Not sure how to pay for your education? You're not alone! Fortunately, you have many options, including grants, loans, work-study, and scholarships. The websites listed below provide information on financial support at the state and national levels. Every college and university in the state also has advisors ready to answer your questions about financial support for your education. Prospective students should also investigate community organizations offering scholarships.
Finding out About Financial Aid
- Student Guide: Federal Financial Aid
- The Student Guide is a publication of the U.S. Department of Education, and is available online and in paper form from any community or 4-year college or university. The Guide details loans, grants, and work-study options available to all students, and includes complete instructions on applying for these types of aid.
Applying for Financial Aid
- FAFSA on the Web
- FAFSA stands for Free Application for Federal Student Aid. Students can now complete the FAFSA online, or pick up a paper copy at any community or 4-year college or university in the state. The FAFSA is used to apply for federal and state student grants, work-study, and loans.

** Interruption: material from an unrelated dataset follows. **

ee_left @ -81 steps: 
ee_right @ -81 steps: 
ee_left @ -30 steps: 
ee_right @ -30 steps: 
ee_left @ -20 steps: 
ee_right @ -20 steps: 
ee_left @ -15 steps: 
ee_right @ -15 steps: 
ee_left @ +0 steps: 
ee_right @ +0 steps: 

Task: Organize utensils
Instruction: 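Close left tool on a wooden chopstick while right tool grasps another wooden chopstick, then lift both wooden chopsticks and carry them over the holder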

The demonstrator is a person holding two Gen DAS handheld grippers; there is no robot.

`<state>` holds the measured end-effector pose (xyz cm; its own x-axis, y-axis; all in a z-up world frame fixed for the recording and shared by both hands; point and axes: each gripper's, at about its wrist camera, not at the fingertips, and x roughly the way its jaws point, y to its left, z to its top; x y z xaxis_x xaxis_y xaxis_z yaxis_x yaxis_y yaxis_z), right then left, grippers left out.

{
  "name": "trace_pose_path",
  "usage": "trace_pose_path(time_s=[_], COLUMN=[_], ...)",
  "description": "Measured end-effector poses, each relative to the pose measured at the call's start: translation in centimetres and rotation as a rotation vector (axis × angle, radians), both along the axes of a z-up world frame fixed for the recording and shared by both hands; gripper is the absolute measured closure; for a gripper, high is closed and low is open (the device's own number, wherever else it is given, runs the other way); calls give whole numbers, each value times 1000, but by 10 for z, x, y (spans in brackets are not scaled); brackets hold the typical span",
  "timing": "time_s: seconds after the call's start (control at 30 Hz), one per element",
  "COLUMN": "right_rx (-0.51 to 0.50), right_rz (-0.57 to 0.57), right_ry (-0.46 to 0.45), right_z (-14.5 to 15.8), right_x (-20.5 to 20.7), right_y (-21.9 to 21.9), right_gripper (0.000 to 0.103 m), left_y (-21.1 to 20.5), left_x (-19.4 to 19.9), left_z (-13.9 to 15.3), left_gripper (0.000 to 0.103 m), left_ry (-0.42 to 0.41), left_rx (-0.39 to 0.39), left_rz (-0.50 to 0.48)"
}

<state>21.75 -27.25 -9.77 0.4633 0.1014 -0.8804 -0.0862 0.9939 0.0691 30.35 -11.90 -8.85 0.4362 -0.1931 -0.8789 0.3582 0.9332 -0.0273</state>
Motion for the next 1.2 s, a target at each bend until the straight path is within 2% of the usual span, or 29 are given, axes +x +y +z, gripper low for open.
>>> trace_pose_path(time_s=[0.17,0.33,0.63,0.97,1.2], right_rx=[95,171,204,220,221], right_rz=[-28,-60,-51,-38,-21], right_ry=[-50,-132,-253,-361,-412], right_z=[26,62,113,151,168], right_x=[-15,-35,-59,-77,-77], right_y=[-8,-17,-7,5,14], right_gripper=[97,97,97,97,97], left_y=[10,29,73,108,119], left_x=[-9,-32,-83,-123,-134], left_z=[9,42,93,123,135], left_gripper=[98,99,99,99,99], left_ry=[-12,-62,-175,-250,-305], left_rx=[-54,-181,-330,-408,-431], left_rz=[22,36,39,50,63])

- American Indian College Fund
- There are 32 tribal colleges - all founded by Indians to fight high rates of poverty, educational failure and cultural loss. These colleges created the non-profit American Indian College Fund to raise desperately-needed scholarship, endowment and operating monies.
- United Negro College Fund
- The mission of the United Negro College Fund is to enhance the quality of education by providing financial assistance to deserving students, to raise operating funds for member colleges and universities, and to increase access to technology for students and faculty at historically black colleges and universities (HBCUs). Since its inception in 1944, UNCF has grown to become the nation's oldest and most successful African American education assistance organization.